Even more harrowing than the possibility of our voices being quieted though, is the prospect of also losing our own intuition and inner dialogue. If I can turn to a chat bot for every question under the sun, then why ever turn to my innermost self or to g-d? This has been the slipperiest slope of all for me this past month, as I have found myself tempted to ask the bot for answers to all kinds of challenging events, relationship questions, diagnoses, concerns of morality, mortality, etc. Usually, it validates what I had already suspected to be true (maybe because it is programmed to feed me what it thinks I would like to hear), but it frames everything so beautifully that no one I’ve ever known could have reassured me in these ways. And all of the sudden the world does not seem so elusive and mysterious any more. There are answers. There is absolute truth that we can easily acquire.

Maybe, like Dorothy in the “Wizard of Oz,” we are crediting an AI wizard of oz for the truth we already possessed all along. Maybe people prefer to have things spelled out in black and white, but is this a false sense of security? Even Moses wished to see G-d entirely but had to learn to appreciate the significance of the burning bush.

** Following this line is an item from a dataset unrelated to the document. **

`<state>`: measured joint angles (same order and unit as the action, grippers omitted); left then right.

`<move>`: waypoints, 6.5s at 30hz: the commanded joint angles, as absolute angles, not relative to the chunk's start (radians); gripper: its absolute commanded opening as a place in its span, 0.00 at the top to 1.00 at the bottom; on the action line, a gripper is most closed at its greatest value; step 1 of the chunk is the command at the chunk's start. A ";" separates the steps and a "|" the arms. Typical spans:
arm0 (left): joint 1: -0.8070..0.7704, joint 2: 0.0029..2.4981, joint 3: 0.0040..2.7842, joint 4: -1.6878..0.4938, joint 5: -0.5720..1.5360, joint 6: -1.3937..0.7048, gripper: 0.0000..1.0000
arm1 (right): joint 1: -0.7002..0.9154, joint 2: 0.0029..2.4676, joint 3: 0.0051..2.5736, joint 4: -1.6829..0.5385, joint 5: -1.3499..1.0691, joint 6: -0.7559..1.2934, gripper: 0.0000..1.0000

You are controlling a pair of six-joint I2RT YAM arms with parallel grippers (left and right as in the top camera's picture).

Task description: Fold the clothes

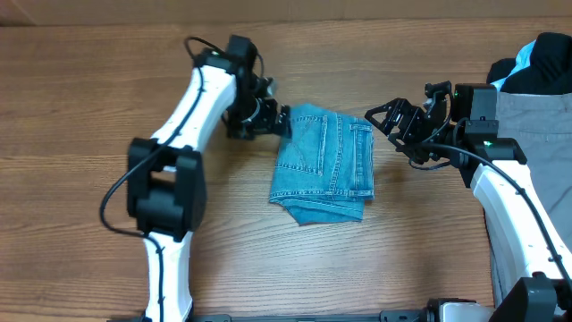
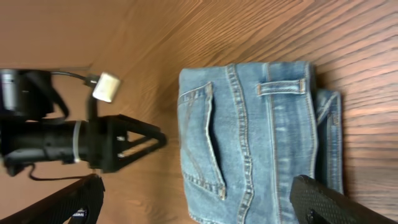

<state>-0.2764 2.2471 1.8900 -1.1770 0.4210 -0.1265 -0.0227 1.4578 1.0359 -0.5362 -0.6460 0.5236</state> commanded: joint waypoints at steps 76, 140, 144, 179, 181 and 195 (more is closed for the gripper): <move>0.493 2.484 1.882 -0.385 0.059 -1.019 0.62 | -0.022 1.470 1.047 -0.646 -0.505 0.521 0.00; 0.358 2.192 2.042 -1.115 -0.062 -0.638 0.96 | -0.022 1.470 1.047 -0.825 -0.471 0.414 0.00; 0.358 2.304 2.042 -0.963 -0.025 -0.527 0.96 | -0.022 1.470 1.047 -0.818 -0.471 0.414 0.00; 0.359 2.674 2.042 -0.372 -0.106 -0.693 0.96 | -0.022 1.470 1.047 -0.861 -0.471 0.419 0.00; 0.354 2.677 2.042 -0.339 -0.107 -0.730 0.96 | -0.022 1.470 1.047 -0.868 -0.471 0.423 0.00; 0.332 2.662 2.086 -0.409 0.004 -0.743 0.96 | -0.022 1.470 1.047 -0.867 -0.471 0.444 0.00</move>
<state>0.3641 2.5736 2.0941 -0.3267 -0.0868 -0.7532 -0.0227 1.4654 1.0359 -0.8726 -0.4816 0.4404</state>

Maybe being in acceptance of the subtleties and the gray areas of truth is intended to be part of the glorious human experience.

I have this bizarre visualization of what AI does to us. It’s like suddenly, the whole world is at our fingertips, and we can sort of pick it up and flip it over and look at all sides and it’s just this flimsy, translucent, jellyfish-looking thing that is not so impressive at all when the truth is accessible. And I keep circling back to the point, I don’t know whether or not this is a good thing…

My grandmother advised my father to “know the system you’re living in,” and this stuck with him, and he has passed down the same wisdom to me on many occasions throughout the years. So, I think it comes down to this: I want to know AI and be able to use it to improve my life and the lives of others in some way, but I don’t want to lose myself in the process. I still want to be able to access my own intuition, the part of me that feels exactly the same as when I was 5 years old, the part of me that’s as ancient as the stones of the Western Wall in Israel, the part of me that is my soul.

As far as intuitive calling, on one end of the spectrum is being so in touch spiritually that when we lose something, we can close our eyes, take a deep, refreshing breath, and point in the direction to where the lost item can be found. On the other end of the scale, is to have perfectly-polished material but be so over-consumed by the bots that we cannot think at all without them. Crunchy hippie shit and all, can I please still lean closer toward the former end??

Footnote: I wrote this piece without editing assistance just to make sure that I still could, to verify that my brain has not fully devolved into an AI-dependent mush yet.